The quick answer is that it should be:

konqueror && dcop konqueror whatever..

: It would be better still if DCOP returned the existing interface name[...]

I think you might be confusing dcop with DCOP... i.e., DCOP the interface, which is accessable through a variety of languages like C++ and Python, and dcop the application that allows you to access DCOP through the command line.

Although I love DCOP, I agree that dcop could use a bit of work (like being able to format output based on command line paramaters and such).

--
Evan


By Evan "JabberWok... at Sun, 2001/09/30 - 5:00am

> The quick answer is that it should be:
> konqueror && dcop konqueror whatever..

doh! You are of course correct. However, this approach (starting apps manually rather than through DCOP) has its limitations...

Imagine a scenario where you are using DCOP over XMLRPC to control an application on a remote computer. Now, in order to start an app on that remote computer, you have to ssh in, set an appropriate DISPLAY environment variable, then start the app. But if you have ssh access to the machine, then what's the point in using DCOP over XMLRPC? Why not just use the dcop command that's on the remote computer?

This is the reason (I think) that nobody really used xmlrpcd in KDE 2.x and it is now not started by default in HEAD...

As for DCOP vs dcop, no, I'm fairly sure I'm not confusing them.

When an app registers its first DCOP interface, dcopserver assigns the app a name to be used within DCOP space. If the app is not a KUniqueApplication, then the name assigned is formatted like this:

-

e.g. konqueror-15357

So, in order for you to know how to even list the DCOP interfaces for an app that you have started from your script, you need to know exactly what the application is called (easy), whether the app is a KUniqueApplication or not, and if it isn't, then you need to know its PID (not really easy at all if you want it to be foolproof).

How do you then deal with apps that can be either a KUniqueApplication or not depending upon their settings, e.g. noatun, and may thus either be noatun or noatun-15967 in DCOP space?

A way of starting apps via DCOP, that returns the name of the app in DCOP space would solve both these problems straight away.

Please do tell me if I've missed something blindingly obvious.


By Amazed of London at Sun, 2001/09/30 - 5:00am

: Please do tell me if I've missed something blindingly obvious.

Nope - what you talk about for extending dcop (the application) makes sense. It's just that if you're using DCOP (the protocol) in a "real" language, then you don't need all of that (since exec() and family return pid in most languages).

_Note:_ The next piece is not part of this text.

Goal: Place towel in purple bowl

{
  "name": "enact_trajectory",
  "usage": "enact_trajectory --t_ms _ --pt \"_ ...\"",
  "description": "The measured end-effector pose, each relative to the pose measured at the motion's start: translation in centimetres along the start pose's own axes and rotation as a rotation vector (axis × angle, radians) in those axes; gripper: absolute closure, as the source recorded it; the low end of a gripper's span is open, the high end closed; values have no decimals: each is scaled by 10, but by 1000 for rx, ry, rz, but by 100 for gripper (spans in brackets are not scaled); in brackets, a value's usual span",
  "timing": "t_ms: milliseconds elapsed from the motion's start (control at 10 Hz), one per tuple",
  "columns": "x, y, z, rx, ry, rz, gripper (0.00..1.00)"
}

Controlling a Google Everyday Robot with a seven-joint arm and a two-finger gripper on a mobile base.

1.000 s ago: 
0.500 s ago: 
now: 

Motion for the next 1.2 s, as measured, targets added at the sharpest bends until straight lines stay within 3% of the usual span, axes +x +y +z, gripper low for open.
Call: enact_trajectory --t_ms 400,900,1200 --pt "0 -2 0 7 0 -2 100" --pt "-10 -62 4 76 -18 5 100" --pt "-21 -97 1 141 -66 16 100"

Seems to me that I've seen a program or bash command that returns the pid of a given command as the errorlevel. That would work, and would make me feel better than dcop spawning the program.

--
Evan


By Evan "JabberWok... at Sun, 2001/09/30 - 5:00am

Anybody knows what's happend to the Kernel Cousin KDE? In the beginning there were almost weekly summaries of the KDE developper's mailing lists, and now the latest issue is still 21th of August or something like that.


By AC at Mon, 2001/10/01 - 5:00am

Yeah, I miss it as well. I was subscribed to some mailing lists over the summer but I don't have time to read them now and I'd really like a summary of what's happening every week. Where are you, Aaron J. Seigo?


By not me at Mon, 2001/10/01 - 5:00am

Oh, a quick trip to lists.kde.org shows the answer: Aaron's busy too. Well, I can certainly understand that. Hope you get some free time soon, Aaron!